Shanghai is one of the world’s largest cities, bustling with life and culture. As the business hub of Asia, Shanghai brings the nations of the world together in a dynamic kaleidoscope of tradition meets the modern world.
We asked some of our Shanghai teachers to share some of the best things about living and working in Shanghai.
Affordable and Accessible Transportation
Shanghai's transportation infrastructure is extensive, inexpensive, and impressive, making Shanghai a convenient place to live and work. Jen, one of our Shanghai teachers shares about the transportation in Shanghai:
"There's a bus that stops right at the school that will take you anywhere for less than a [CAD] dollar. The subway is the same price and lets you skip all the traffic downtown. There are very affordable high-speed trains to take you all over China. We are a short distance from Hongqiao airport (which handles mostly domestic flights) which makes weekend trips very convenient. If you choose to buy a scooter, there are designated scooter lanes that put a barrier between you and the car/truck traffic to keep you safe. If you choose to take a taxi, the rates are much lower than in most major cities."
Shanghai also has extensive bike shares in place, allowing you to also easily get around the city by bicycle. Annekke, another one of our teachers shared, "There are bike lanes on almost every road you need, so I'm almost never scared of getting run over."
Our teachers talk more about transportation in Shanghai here.
Delivered to Your Doorstep
Do you avoid going out to run errands? Have you ever experienced the inconvenience of carrying heavy groceries on public transit? Do you ever get a late-night craving and just wish someone would bring you food from your favourite restaurant? In Shanghai, convenience is delivered directly to you.
"You can get anything and everything delivered to your house for a very low fee. There are several apps to order food from, even if they don't have a delivery system someone from the app will pick it up for you (much like skip the dishes). You can order your groceries online and have them delivered the same day for no extra fee. You can order almost anything from Taobao (Chinese Amazon) and get it in less than a week."
If you love to shop, you can buy everything you want and more in Shanghai, a city with some of the biggest shopping malls in the world and a fast-paced consumer culture. More practically, many expats find that living abroad often means giving up some of the familiar foods and products from home, but in Shanghai, most of these things are more accessible than you might think. Jen shares that "You can get almost any western product here (if you're willing to pay for it). In other countries I've lived in, I've had to have my friends and family send me things I missed from home. Here, I can find almost anything I need."

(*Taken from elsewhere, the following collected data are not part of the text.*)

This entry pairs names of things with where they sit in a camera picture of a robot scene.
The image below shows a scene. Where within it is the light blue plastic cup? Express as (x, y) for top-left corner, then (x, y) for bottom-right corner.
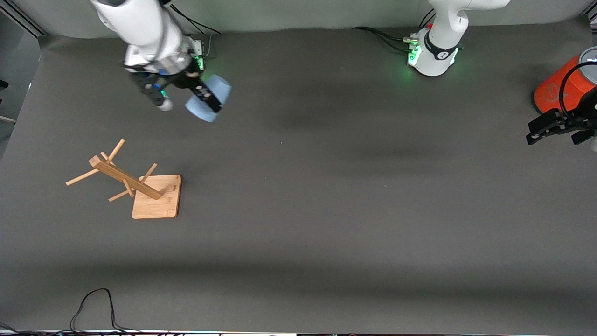
(185, 75), (232, 123)

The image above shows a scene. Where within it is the orange cylindrical can silver lid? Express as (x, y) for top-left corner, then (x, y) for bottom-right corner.
(534, 47), (597, 115)

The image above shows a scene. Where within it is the wooden mug tree stand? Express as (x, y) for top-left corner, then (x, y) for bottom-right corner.
(65, 138), (182, 220)

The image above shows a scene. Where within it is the black left arm wrist cable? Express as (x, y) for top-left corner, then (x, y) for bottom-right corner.
(559, 61), (597, 118)

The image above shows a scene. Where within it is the black right arm base cable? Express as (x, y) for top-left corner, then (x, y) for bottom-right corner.
(169, 4), (222, 36)

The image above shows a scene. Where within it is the black arm base cable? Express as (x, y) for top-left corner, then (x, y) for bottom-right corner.
(169, 4), (222, 36)
(352, 26), (417, 53)

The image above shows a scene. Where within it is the black left arm base cable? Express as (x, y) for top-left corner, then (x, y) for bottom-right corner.
(352, 26), (417, 53)

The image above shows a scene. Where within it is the thin black looped cable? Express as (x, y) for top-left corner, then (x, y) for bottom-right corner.
(69, 288), (145, 335)

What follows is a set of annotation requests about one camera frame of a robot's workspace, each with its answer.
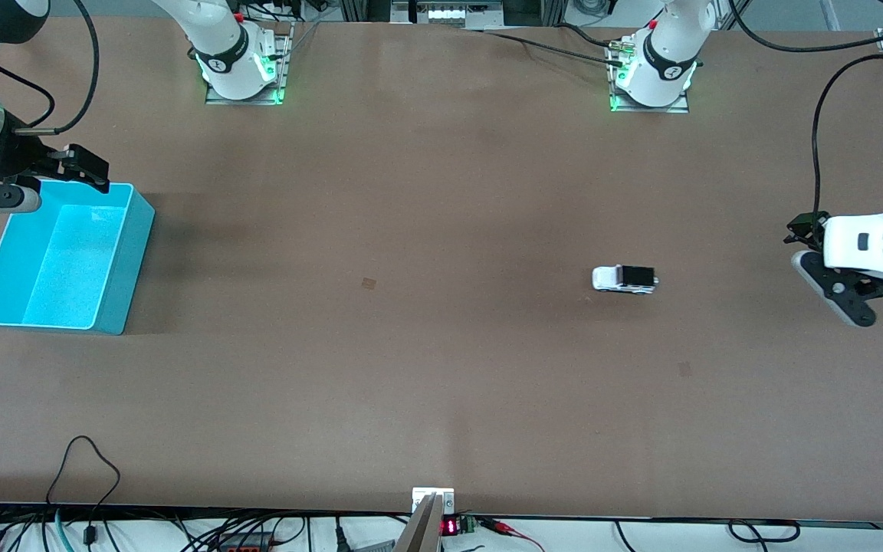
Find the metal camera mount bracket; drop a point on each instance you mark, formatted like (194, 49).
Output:
(422, 525)

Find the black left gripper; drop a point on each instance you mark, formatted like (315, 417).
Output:
(806, 230)

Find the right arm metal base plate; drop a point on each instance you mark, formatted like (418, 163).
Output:
(282, 77)

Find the red digit display module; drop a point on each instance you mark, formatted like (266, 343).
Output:
(450, 527)

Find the aluminium frame rack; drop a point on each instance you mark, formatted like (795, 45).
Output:
(449, 11)

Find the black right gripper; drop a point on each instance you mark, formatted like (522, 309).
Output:
(18, 156)

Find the white jeep toy black roof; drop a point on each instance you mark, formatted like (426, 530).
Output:
(608, 279)

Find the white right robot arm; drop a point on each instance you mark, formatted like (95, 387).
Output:
(223, 46)

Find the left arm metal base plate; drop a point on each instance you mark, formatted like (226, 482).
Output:
(618, 103)

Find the teal plastic bin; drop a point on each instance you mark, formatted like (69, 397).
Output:
(66, 261)

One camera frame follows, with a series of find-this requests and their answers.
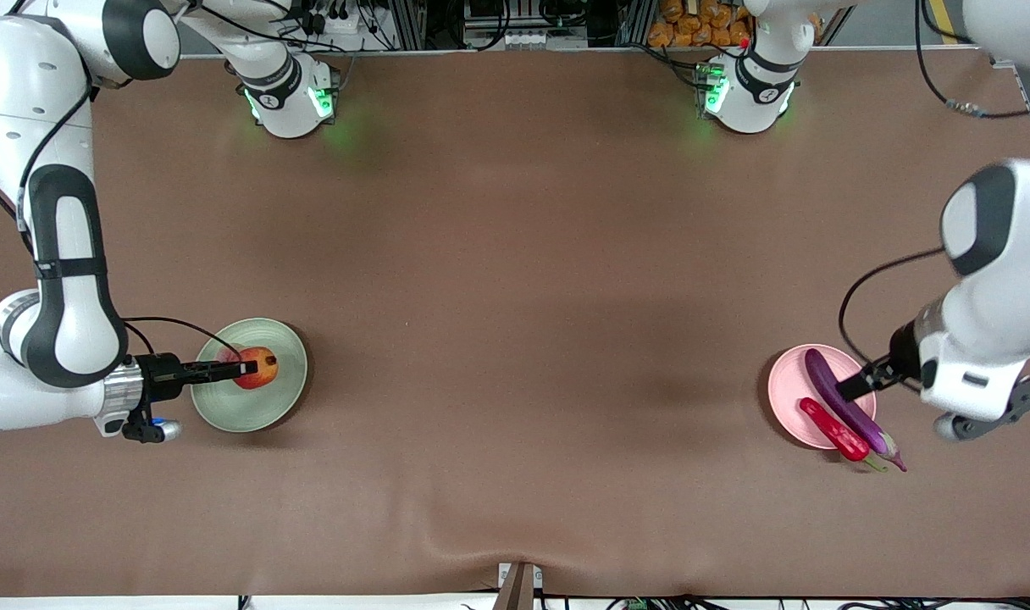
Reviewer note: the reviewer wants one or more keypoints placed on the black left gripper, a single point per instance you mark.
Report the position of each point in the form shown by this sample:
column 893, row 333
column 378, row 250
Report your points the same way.
column 902, row 349

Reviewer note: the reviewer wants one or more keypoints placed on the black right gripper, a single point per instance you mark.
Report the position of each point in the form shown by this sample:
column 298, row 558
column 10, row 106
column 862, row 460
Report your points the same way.
column 161, row 374

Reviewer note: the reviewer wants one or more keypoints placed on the green pink peach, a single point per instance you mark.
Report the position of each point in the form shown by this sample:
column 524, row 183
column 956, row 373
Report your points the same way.
column 227, row 353

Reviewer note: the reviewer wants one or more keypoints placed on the purple eggplant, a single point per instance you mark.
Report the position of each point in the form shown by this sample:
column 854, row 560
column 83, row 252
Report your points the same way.
column 824, row 373

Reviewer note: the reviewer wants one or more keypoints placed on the red apple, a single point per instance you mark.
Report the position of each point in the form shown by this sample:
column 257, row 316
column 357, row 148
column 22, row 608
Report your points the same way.
column 263, row 382

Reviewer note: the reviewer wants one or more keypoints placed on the red chili pepper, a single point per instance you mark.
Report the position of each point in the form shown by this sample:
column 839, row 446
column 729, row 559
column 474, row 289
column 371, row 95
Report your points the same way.
column 833, row 429

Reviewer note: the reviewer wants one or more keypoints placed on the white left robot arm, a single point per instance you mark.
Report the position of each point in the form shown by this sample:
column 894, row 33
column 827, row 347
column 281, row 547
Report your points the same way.
column 989, row 330

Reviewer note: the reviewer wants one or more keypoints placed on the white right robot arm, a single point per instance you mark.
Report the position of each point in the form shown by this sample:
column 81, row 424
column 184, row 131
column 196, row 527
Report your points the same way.
column 66, row 339

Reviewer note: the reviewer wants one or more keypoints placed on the pale green plate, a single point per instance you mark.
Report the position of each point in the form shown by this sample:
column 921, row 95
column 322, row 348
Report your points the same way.
column 252, row 413

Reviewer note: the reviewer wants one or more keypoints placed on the pink plate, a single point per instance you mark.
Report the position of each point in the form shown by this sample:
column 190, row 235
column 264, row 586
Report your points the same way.
column 790, row 390

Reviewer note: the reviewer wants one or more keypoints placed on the brown table cloth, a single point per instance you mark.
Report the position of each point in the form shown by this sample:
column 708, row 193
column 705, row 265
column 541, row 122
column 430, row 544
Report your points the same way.
column 515, row 491

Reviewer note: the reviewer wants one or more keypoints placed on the white power strip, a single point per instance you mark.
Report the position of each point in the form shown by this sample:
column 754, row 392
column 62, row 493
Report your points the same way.
column 333, row 24

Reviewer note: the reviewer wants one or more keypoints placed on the bag of orange items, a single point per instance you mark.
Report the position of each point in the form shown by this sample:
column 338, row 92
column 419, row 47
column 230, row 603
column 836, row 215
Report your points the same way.
column 693, row 30

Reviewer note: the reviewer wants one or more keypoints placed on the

Your Smart Phone is Even Smarter in China
"The entire country uses an app called WeChat to stay connected. It makes paying for things as easy as scanning a barcode. You can also use it to buy movie tickets, call an Uber (Didi in China), pay your phone bill, keep track of rewards card/points from different stores, buy plane and train tickets, rent hotel rooms, etc."
As for not being able to speak the local language, Annekke shares that "WeChat is really convenient, so when you need help from locals, WeChat translates for you."
Rich Culture and History
"China is an ancient country full of history and culture. Living here affords you the opportunity to travel all over this huge country and discover each distinct region. From the ice festival up north in Harbin city in Heilongjiang Province, to the breath-taking mountains of Tibet, to the spicy cuisine of Sichuan Province, every region has its own cuisine, music, art and traditions."
Shanghai is a city with a rich history and unique historical districts, a city where you can take in both the traditional culture and also enjoy the fast-paced life of modern China.
As a major global financial centre with a central location, Shanghai is a very multicultural city with a huge expat population.
Many of our teachers enjoy the benefits of this on a daily basis: "The school is in an international school district. The high concentration of foreigners means that there is a lot of choice for ethnic food and we are a close distance from several 'western' grocery stores."
Another teacher shared another social benefit: "There's a huge expat population, so if you're outgoing it isn't too hard to meet new friends, since expats are always getting together."
In Shanghai, your experience can be as local or as international as you choose to make it.